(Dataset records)
--------------------------------

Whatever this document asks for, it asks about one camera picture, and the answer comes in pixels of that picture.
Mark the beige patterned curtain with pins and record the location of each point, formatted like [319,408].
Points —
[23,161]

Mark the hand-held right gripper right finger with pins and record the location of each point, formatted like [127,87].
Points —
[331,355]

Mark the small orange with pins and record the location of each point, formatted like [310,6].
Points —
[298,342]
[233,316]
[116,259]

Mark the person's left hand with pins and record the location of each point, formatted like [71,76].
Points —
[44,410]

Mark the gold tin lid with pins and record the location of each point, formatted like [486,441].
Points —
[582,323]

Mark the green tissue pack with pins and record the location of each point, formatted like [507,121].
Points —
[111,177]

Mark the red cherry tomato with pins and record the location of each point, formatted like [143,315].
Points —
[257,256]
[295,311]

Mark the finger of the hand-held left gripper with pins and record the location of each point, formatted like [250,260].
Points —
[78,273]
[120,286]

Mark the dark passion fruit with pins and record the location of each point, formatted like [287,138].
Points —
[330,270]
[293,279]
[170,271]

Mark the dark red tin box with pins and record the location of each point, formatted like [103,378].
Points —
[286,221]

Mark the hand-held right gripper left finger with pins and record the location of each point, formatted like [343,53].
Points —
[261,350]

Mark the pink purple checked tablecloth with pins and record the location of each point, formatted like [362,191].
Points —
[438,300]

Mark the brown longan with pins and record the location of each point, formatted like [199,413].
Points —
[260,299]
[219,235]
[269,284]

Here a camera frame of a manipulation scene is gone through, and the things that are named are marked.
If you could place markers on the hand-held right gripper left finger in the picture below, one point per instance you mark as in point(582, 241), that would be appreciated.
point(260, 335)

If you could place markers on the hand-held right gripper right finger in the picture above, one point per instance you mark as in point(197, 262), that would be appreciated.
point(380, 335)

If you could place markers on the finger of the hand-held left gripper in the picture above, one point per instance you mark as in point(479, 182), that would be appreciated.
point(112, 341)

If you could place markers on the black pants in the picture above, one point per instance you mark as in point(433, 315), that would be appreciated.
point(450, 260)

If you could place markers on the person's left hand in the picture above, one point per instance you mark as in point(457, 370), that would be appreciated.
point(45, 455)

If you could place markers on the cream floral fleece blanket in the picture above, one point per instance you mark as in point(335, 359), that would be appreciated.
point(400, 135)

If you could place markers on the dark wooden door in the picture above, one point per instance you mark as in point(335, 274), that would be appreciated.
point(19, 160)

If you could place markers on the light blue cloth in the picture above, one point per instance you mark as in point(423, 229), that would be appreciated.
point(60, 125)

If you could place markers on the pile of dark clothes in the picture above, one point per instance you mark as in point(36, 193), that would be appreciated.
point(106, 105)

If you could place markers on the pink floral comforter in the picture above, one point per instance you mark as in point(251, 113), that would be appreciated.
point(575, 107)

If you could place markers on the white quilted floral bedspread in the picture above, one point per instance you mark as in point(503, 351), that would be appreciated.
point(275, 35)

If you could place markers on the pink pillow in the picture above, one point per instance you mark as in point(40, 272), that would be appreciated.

--------------------------------

* [TASK DESCRIPTION]
All lines above with the word "camera" need to be reported.

* [THE COMPLETED TASK]
Whatever this document asks for, it asks about one camera picture, and the answer comes in pixels of that picture.
Here a camera frame of a manipulation scene is gone through, and the things that are named are marked.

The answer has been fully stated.